A new hybrid-powered machine, being dubbed the "first of its kind" and a "milestone project," could soon have a big impact on unconventional gas drilling southeast of Lethbridge.
Calgary-based Evolution Well Services (EWS) and GE have introduced the TM2500+, a trailer-mounted aeroderivative gas turbine called the "power plant on wheels," which can provide 25 megawatts of energy using field natural gas as the fuel source at well sites.
It reduces the environmental impact of shale gas fracking, as emissions are estimated to be two-thirds less than active drilling methods. It also needs 75 per cent less manpower to operate and only produces 88 decibels of sound.
"Any benchmark that you're measuring fracking by, we're at the top," said Eldon Schelske, EWS president, during a launch event for media and industry representative at a site just off Highway 4 and Range Road 211 Tuesday morning.
"We're hoping to shake up the industry with this. Going forward there will be two huge concerns in the industry; not having enough qualified people running this equipment for us, and doing damage to the environment. We hope we've addressed both of those."
"We think it's got the potential to be a game-changer," said Lance Hall, general manager - Fast Power for GE Power & Water based in Houston, Texas.
"There's going to be $40 billion to $50 billion worth of investment over the next several years in North America. Unconventional drilling is huge. Between emissions, operating costs, footprint, safety - we think it's the way to go. "

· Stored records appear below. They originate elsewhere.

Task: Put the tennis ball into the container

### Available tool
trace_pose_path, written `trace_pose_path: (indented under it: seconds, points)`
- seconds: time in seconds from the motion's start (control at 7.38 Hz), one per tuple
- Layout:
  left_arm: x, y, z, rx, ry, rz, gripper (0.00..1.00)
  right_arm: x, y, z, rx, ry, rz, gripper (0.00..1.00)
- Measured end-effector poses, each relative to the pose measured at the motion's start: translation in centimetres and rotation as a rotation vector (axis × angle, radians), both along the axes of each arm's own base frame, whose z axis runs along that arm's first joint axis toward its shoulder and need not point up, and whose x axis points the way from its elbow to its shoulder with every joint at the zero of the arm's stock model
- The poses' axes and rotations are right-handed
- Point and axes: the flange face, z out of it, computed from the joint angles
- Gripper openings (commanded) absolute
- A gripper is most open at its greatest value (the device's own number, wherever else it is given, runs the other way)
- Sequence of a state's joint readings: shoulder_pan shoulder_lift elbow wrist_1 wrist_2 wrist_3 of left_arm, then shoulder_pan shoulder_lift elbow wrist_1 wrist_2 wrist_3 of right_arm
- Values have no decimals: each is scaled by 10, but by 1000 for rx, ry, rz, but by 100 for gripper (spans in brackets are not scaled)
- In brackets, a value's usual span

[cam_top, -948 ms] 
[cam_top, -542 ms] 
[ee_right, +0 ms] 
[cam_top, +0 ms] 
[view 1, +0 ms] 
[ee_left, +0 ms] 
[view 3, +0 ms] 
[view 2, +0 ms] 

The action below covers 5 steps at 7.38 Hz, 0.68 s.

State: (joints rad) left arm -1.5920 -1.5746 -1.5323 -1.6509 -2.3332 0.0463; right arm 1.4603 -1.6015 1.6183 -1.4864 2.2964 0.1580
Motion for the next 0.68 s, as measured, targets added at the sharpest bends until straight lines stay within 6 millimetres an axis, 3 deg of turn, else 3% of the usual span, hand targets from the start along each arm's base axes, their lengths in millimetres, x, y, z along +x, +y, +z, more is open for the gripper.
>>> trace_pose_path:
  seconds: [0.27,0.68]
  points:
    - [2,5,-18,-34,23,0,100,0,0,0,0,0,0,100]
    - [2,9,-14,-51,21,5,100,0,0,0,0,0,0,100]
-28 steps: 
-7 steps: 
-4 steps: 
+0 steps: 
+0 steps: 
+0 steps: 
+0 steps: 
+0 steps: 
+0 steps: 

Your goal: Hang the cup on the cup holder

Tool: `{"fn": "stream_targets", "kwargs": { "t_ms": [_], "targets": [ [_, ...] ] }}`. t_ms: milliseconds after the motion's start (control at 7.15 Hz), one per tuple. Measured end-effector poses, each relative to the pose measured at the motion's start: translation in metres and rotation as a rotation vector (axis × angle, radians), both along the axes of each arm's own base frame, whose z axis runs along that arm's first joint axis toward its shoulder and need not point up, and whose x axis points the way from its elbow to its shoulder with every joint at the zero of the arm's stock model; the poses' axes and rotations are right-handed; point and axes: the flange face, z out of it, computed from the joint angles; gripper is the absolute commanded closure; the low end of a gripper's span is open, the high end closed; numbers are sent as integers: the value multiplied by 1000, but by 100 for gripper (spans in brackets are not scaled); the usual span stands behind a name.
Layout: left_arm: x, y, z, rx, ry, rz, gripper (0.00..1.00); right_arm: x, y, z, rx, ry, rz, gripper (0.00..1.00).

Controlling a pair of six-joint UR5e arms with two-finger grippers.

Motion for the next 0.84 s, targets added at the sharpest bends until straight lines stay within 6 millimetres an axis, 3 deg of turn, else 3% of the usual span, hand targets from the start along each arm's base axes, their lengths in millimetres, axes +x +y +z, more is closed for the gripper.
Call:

EWS, an oilfield technology company, has been working towards this for three years.
They have been focused on eliminating a number of safety concerns, especially the way diesel fuel is normally delivered on well sites, Schelske said.
"Conventional assets in a shale gas environment are not designed to sit there and pump for hours and hours. They don't have sufficient cooling, they don't have sufficient fuel capacity," he said.
"You have someone walking through with a diesel hose while they're running wide open to refuel them. It's a huge safety concern. By doing it this way, we get rid of that completely. We have no hot fueling at all. We're much safer."
EWS is now actively seeking opportunities southeast of Lethbridge.
"We're talking with majors (oil companies) and everybody's interested, but we need to prove that we're commercial," Schelske said.
"It's tough for me to say how and when we could use it until we actually run it, evaluate it and see how it works because, of course, this is all brand new equipment and a brand new design," said Warren Macphail, superintendent of drilling and completions for Calgary-based Devon Canada.
"But I'm really impressed that something as innovative as this has come out of a local (Albertan) company. It could have a real positive impact on our efficiencies Hopefully we'll get to try it out in the next couple of months. I'm down here kind of investigating this stuff and learn about it."